Exercise prompt: Exactly as shown, give the full listing again.

Supplied material:
Segment Open
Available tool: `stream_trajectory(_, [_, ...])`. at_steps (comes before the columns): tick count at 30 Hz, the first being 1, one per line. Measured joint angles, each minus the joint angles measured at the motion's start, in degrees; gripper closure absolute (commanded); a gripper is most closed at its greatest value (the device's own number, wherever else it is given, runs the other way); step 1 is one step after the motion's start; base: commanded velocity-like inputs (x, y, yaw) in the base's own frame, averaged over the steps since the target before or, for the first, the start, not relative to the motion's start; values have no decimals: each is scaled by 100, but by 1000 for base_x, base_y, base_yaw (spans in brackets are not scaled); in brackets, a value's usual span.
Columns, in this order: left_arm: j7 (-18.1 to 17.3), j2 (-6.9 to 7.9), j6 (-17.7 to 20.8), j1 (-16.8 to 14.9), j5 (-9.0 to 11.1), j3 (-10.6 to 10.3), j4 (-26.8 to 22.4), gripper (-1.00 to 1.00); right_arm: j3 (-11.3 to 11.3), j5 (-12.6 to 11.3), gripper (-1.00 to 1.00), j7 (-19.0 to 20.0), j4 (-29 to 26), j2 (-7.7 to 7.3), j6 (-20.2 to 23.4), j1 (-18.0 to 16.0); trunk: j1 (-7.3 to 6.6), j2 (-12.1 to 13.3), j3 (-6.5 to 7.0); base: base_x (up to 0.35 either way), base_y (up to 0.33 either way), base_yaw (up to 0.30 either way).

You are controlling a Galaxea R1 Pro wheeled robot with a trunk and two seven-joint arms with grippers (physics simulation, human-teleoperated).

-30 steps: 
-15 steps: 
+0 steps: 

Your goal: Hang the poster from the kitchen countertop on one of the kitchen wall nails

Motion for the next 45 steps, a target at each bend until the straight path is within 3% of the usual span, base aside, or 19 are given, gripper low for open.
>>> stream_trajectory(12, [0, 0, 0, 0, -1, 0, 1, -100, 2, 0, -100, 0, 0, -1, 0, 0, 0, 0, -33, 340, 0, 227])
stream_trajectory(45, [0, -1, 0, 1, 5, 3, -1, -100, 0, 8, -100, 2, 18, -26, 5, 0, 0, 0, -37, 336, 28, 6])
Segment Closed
Output of the exercise:
Available tool: `stream_trajectory(_, [_, ...])`. at_steps (comes before the columns): tick count at 30 Hz, the first being 1, one per line. Measured joint angles, each minus the joint angles measured at the motion's start, in degrees; gripper closure absolute (commanded); a gripper is most closed at its greatest value (the device's own number, wherever else it is given, runs the other way); step 1 is one step after the motion's start; base: commanded velocity-like inputs (x, y, yaw) in the base's own frame, averaged over the steps since the target before or, for the first, the start, not relative to the motion's start; values have no decimals: each is scaled by 100, but by 1000 for base_x, base_y, base_yaw (spans in brackets are not scaled); in brackets, a value's usual span.
Columns, in this order: left_arm: j7 (-18.1 to 17.3), j2 (-6.9 to 7.9), j6 (-17.7 to 20.8), j1 (-16.8 to 14.9), j5 (-9.0 to 11.1), j3 (-10.6 to 10.3), j4 (-26.8 to 22.4), gripper (-1.00 to 1.00); right_arm: j3 (-11.3 to 11.3), j5 (-12.6 to 11.3), gripper (-1.00 to 1.00), j7 (-19.0 to 20.0), j4 (-29 to 26), j2 (-7.7 to 7.3), j6 (-20.2 to 23.4), j1 (-18.0 to 16.0); trunk: j1 (-7.3 to 6.6), j2 (-12.1 to 13.3), j3 (-6.5 to 7.0); base: base_x (up to 0.35 either way), base_y (up to 0.33 either way), base_yaw (up to 0.30 either way).

You are controlling a Galaxea R1 Pro wheeled robot with a trunk and two seven-joint arms with grippers (physics simulation, human-teleoperated).

-30 steps: 
-15 steps: 
+0 steps: 

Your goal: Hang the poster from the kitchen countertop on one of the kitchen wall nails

Motion for the next 45 steps, a target at each bend until the straight path is within 3% of the usual span, base aside, or 19 are given, gripper low for open.
>>> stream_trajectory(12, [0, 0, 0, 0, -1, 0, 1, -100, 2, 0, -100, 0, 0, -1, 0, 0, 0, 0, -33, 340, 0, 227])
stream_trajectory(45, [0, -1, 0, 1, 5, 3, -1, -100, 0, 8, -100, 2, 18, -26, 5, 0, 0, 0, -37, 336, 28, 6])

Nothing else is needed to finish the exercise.